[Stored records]
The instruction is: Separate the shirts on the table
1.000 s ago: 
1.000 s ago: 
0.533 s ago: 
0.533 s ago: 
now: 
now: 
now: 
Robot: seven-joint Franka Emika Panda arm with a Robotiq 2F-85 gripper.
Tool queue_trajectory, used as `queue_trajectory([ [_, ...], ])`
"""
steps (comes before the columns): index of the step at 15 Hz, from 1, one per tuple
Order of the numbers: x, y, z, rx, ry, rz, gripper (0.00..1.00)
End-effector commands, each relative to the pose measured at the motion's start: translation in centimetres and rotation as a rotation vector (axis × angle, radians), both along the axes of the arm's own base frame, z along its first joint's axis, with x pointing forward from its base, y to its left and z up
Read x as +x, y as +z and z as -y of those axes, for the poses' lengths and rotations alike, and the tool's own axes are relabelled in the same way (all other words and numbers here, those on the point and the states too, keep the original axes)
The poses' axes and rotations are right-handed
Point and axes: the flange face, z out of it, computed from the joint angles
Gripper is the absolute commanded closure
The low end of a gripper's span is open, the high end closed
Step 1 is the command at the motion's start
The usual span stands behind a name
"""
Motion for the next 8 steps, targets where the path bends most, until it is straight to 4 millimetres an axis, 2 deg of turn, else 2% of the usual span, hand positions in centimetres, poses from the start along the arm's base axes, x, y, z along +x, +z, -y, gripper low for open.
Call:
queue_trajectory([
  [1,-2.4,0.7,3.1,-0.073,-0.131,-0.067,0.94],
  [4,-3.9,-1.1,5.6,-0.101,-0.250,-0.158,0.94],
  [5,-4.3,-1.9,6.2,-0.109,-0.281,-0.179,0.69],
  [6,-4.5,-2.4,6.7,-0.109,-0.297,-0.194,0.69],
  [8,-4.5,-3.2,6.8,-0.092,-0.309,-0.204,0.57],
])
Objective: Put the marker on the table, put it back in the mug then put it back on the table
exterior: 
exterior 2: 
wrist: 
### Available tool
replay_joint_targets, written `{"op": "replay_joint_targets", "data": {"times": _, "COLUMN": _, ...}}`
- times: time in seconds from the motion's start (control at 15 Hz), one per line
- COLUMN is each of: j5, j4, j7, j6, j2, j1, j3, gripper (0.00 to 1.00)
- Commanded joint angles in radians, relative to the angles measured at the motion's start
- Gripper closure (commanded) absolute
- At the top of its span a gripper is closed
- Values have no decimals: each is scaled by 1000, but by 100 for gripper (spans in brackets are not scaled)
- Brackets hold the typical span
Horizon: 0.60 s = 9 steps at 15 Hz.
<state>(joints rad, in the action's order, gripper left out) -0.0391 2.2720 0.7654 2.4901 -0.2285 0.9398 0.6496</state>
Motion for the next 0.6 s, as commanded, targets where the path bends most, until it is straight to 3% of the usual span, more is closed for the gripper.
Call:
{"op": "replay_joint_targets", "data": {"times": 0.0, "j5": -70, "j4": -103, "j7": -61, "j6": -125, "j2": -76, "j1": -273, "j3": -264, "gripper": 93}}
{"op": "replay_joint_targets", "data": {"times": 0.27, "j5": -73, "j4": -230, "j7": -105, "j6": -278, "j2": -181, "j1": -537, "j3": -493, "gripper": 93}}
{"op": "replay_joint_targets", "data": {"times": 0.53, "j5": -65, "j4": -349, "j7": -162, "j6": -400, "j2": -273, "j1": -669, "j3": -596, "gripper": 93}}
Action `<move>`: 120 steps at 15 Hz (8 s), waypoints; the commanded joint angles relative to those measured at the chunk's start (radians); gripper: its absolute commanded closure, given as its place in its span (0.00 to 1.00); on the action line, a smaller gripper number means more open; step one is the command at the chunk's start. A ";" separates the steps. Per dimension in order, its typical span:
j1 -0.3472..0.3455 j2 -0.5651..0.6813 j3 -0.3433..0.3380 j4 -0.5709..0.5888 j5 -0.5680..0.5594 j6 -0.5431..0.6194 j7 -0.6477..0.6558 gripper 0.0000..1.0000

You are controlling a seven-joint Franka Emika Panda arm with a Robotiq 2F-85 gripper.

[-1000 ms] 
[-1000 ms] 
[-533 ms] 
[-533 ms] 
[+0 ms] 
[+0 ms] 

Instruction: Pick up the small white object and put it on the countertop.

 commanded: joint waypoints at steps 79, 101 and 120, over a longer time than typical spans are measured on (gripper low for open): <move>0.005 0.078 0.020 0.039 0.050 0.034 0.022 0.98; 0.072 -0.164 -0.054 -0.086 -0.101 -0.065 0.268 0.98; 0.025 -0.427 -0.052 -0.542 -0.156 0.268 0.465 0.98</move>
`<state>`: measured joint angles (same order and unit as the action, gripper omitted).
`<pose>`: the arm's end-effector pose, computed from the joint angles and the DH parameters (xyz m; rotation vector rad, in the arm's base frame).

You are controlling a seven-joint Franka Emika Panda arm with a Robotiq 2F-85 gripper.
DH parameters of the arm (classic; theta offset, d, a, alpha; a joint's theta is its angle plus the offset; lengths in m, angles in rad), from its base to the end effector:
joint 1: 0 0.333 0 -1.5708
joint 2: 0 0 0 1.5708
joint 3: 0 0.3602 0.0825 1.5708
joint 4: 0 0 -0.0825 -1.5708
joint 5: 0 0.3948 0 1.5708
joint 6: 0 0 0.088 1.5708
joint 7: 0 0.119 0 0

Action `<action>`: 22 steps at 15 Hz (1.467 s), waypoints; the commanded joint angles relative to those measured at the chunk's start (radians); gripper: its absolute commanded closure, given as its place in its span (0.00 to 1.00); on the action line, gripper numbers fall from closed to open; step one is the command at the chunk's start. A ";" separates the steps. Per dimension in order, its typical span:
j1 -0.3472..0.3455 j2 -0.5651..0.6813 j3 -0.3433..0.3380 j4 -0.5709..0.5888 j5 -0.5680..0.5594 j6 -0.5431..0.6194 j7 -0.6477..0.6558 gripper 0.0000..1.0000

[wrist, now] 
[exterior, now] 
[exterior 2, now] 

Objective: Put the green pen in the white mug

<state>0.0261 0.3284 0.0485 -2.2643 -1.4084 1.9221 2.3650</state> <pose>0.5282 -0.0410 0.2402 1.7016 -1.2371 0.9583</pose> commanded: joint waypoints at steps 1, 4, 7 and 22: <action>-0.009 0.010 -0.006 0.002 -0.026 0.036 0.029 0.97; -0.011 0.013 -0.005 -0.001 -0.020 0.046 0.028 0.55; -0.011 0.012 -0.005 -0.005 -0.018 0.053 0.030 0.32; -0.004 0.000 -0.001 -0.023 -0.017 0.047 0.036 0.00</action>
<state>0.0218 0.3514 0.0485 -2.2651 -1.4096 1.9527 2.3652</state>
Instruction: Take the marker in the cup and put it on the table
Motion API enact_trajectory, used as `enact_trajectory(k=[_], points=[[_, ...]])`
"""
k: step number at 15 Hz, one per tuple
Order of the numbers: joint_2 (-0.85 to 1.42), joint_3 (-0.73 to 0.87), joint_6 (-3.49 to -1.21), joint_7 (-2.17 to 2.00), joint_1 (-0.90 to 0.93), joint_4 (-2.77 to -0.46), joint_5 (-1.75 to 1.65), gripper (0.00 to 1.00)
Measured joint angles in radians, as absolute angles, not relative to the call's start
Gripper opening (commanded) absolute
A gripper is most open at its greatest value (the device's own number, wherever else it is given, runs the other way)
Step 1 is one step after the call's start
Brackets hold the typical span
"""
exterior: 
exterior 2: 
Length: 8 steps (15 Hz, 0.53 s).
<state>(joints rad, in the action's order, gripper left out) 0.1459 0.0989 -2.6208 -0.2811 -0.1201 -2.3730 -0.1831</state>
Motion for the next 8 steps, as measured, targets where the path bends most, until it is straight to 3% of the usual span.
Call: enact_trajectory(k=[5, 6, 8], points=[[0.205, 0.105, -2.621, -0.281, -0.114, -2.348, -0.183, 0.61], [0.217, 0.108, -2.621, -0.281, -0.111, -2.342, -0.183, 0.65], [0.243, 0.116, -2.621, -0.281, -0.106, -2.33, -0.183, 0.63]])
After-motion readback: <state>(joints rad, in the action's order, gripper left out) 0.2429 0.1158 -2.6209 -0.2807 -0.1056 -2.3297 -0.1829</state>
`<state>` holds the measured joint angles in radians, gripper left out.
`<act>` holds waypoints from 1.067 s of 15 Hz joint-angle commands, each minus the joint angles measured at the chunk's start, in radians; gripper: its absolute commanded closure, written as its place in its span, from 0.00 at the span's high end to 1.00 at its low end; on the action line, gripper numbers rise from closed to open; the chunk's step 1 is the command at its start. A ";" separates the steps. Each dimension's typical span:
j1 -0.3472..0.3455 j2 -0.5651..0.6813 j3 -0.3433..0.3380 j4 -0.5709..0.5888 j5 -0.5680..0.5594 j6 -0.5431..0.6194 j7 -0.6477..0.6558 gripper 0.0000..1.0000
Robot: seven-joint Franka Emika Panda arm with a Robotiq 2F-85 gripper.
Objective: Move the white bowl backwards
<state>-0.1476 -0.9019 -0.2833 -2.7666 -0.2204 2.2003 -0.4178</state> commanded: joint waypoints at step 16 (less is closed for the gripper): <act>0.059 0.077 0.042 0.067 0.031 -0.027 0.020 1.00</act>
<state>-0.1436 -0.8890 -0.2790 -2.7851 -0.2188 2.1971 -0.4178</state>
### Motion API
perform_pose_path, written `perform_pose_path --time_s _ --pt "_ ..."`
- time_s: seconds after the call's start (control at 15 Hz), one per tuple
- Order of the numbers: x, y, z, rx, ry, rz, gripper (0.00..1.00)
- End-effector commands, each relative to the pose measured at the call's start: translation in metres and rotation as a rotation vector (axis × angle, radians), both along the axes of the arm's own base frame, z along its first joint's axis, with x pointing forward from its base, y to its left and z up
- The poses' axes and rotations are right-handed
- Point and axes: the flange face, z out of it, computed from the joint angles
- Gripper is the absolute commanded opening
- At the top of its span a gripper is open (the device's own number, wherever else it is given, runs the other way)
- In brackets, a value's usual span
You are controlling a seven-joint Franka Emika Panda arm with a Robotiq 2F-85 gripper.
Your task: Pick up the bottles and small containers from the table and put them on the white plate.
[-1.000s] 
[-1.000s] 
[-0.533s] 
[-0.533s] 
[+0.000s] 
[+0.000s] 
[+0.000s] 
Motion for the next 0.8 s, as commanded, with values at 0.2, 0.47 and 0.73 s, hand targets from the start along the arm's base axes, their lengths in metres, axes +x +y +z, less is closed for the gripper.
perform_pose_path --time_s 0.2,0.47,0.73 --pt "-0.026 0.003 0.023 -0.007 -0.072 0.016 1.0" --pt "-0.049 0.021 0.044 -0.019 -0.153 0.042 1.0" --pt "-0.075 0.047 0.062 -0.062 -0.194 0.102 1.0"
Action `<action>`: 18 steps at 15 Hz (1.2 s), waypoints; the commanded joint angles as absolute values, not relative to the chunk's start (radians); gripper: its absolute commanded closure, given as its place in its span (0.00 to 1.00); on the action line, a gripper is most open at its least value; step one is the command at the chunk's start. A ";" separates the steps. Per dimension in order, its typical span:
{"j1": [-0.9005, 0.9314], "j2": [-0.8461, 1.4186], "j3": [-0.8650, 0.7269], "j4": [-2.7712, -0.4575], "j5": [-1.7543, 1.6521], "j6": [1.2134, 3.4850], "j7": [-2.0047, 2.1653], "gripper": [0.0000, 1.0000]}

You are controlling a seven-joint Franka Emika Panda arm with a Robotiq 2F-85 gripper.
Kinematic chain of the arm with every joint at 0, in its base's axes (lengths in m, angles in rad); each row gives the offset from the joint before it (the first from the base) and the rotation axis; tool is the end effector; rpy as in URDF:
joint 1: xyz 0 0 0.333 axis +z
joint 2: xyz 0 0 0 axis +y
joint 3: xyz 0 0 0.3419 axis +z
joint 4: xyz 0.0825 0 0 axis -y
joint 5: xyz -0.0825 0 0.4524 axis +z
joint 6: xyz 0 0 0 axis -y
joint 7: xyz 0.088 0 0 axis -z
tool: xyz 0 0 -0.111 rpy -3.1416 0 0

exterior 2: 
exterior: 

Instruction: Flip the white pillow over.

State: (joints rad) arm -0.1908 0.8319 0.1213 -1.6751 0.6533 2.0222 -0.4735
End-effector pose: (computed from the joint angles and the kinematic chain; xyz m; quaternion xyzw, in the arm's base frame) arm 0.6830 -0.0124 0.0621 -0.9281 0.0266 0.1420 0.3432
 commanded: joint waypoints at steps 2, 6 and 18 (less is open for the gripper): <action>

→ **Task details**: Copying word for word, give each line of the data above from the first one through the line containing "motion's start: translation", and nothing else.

→ **Completed exercise**:
The instruction is: Separate the shirts on the table
1.000 s ago: 
1.000 s ago: 
0.533 s ago: 
0.533 s ago: 
now: 
now: 
now: 
Robot: seven-joint Franka Emika Panda arm with a Robotiq 2F-85 gripper.
Tool queue_trajectory, used as `queue_trajectory([ [_, ...], ])`
"""
steps (comes before the columns): index of the step at 15 Hz, from 1, one per tuple
Order of the numbers: x, y, z, rx, ry, rz, gripper (0.00..1.00)
End-effector commands, each relative to the pose measured at the motion's start: translation in centimetres and rotation as a rotation vector (axis × angle, radians), both along the axes of the arm's own base frame, z along its first joint's axis, with x pointing forward from its base, y to its left and z up

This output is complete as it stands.